Positive Prognosis for Medical Deductions
Home Equity Hassle
New Tax Deduction for Pass-Through Entities
Patience is Prudent
The Tax Cuts and Jobs Act (TCJA) of 2017, passed at year end, has been called the most extensive tax legislation in more than 30 years. It’s certainly far reaching, covering individual income taxes, business income taxes, and estate taxes. The new law has many tax saving opportunities as well as possible pitfalls.

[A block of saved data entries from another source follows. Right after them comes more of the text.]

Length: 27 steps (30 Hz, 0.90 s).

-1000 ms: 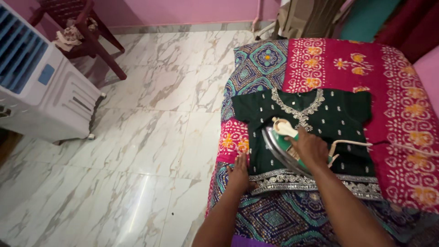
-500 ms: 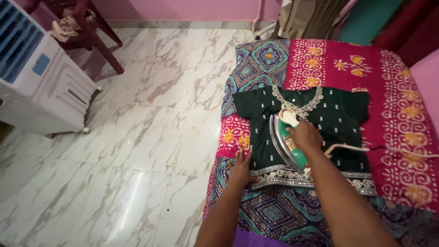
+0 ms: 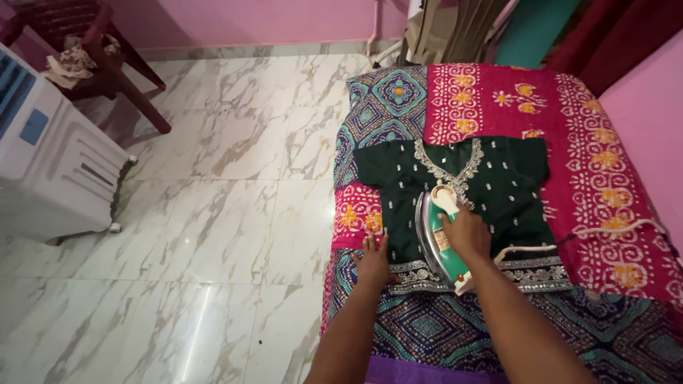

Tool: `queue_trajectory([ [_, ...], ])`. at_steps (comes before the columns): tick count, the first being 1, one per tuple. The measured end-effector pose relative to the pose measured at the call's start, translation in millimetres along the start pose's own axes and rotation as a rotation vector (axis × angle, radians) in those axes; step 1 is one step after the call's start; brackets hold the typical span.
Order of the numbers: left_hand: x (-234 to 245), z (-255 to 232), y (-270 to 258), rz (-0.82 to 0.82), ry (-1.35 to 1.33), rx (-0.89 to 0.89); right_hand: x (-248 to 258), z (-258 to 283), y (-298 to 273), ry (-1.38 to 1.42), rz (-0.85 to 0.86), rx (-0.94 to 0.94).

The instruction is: The person unfolds a dark green embroidered top and lays it flat on a patterned table. They smooth the fabric by hand, then use a green electric iron to press the garment, moving the iron across the front and sides. The person adjusts the garment and continues ironing until the clip ends.

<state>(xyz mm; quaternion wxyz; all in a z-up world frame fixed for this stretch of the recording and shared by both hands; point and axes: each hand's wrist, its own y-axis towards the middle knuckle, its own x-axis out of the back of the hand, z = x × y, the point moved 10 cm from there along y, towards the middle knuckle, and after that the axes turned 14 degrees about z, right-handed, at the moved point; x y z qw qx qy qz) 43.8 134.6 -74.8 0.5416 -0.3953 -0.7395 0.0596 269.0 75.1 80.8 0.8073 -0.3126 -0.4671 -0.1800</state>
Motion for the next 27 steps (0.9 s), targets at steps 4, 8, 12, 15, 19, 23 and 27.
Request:
queue_trajectory([
  [4,7,-5,-3,0.058,0.049,0.047,9,10,22,0.019,-0.023,-0.015],
  [8,5,-6,0,0.071,0.047,0.051,16,20,46,0.034,-0.047,0.011],
  [12,1,-6,5,0.067,0.051,0.071,20,23,81,0.022,-0.035,-0.006],
  [15,5,-6,6,0.073,0.054,0.079,19,27,109,0.050,-0.035,0.000],
  [19,8,-6,7,0.062,0.045,0.082,7,19,136,0.081,-0.002,0.044],
  [23,11,-5,5,0.057,0.049,0.094,-12,8,139,0.027,0.083,0.105],
  [27,13,-5,2,0.050,0.035,0.082,-24,0,123,-0.024,0.156,0.119],
])
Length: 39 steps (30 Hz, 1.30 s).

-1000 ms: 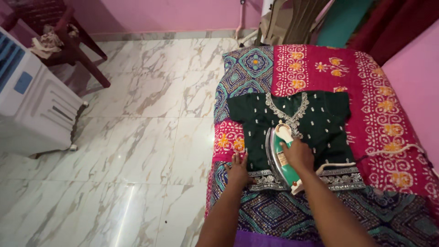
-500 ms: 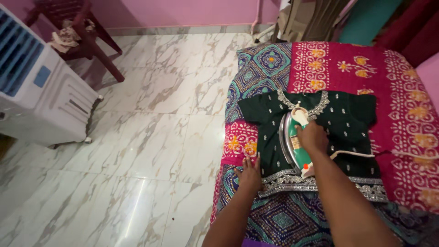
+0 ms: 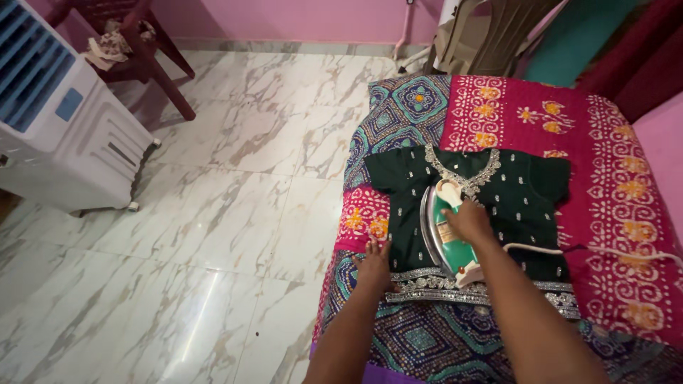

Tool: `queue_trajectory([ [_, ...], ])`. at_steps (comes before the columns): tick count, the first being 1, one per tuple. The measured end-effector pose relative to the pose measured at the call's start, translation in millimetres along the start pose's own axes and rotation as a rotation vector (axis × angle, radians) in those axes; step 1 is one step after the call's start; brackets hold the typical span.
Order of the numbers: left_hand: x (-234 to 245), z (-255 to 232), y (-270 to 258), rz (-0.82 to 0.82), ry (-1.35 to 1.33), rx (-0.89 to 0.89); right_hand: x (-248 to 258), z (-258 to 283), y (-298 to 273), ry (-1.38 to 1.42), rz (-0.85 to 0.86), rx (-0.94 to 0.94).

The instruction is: The person unfolds a dark green embroidered top and lays it flat on a patterned table. They smooth the fabric by hand, then use a green electric iron to press the garment, moving the iron across the front and sides. The person adjusts the garment and continues ironing until the clip ends.

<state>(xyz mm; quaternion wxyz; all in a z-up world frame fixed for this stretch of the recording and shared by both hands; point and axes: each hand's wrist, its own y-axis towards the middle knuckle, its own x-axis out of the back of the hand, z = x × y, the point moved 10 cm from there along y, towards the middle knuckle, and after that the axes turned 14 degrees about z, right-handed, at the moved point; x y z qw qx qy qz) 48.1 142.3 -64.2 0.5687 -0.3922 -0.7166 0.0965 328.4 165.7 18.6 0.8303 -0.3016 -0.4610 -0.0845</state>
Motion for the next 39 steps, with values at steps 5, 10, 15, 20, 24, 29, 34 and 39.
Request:
queue_trajectory([
  [5,8,-1,-6,-0.058,0.002,-0.005,16,13,-20,0.007,-0.091,-0.011],
  [10,4,-1,-2,-0.057,-0.007,0.002,27,20,0,0.041,-0.096,-0.065],
  [15,5,0,-2,-0.090,0.015,-0.005,27,27,39,0.078,-0.109,-0.014],
  [20,9,0,-6,-0.070,0.017,0.009,13,22,44,0.007,-0.113,0.125],
  [24,18,-6,-16,-0.059,0.008,-0.006,-9,16,19,-0.032,-0.066,0.140],
  [29,28,-11,-10,-0.003,0.122,-0.029,-2,22,-12,-0.007,-0.113,0.095],
  [34,33,-19,12,-0.045,0.249,-0.197,10,25,-8,0.010,-0.132,-0.009],
  [39,42,-22,16,-0.014,0.271,-0.231,23,34,16,0.022,-0.183,0.023],
])
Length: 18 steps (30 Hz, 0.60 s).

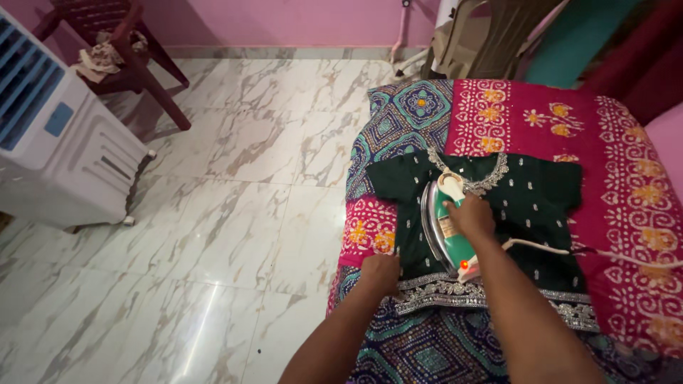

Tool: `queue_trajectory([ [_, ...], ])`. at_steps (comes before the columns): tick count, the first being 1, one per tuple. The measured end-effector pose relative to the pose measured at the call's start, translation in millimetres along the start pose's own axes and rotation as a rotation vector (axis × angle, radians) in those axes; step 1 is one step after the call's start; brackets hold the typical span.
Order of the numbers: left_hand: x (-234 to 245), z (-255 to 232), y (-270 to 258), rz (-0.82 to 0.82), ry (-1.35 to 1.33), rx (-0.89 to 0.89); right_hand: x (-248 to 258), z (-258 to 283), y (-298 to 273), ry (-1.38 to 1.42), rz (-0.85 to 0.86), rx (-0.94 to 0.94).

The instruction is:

Trying to grasp everything in the TCJA can be overwhelming. Therefore, it’s best not to panic; don’t rush into tax motivated actions just because of gossip or opinions you hear. There’s no need to act rashly this early in the year.
That said, it is important to understand what’s in the TCJA and what it might mean to you. Consider this issue of CPA Client Bulletin as a place to start. You’ll find explanations of some key portions of the law as well as tax planning ideas.
One issue is not sufficient to cover the new law, so we’ll keep you posted throughout the year as uncertainties are addressed and new strategies emerge. Of course, if you have questions about the TCJA and possible planning tactics, please call our office for a personalized response.
Know Your Tax Rate
It has been widely reported that the TCJA lowers federal income tax rates for many people. The highest tax rate, for example, has fallen from 39.6% to 37%. Many people who are in lower brackets also stand to benefit.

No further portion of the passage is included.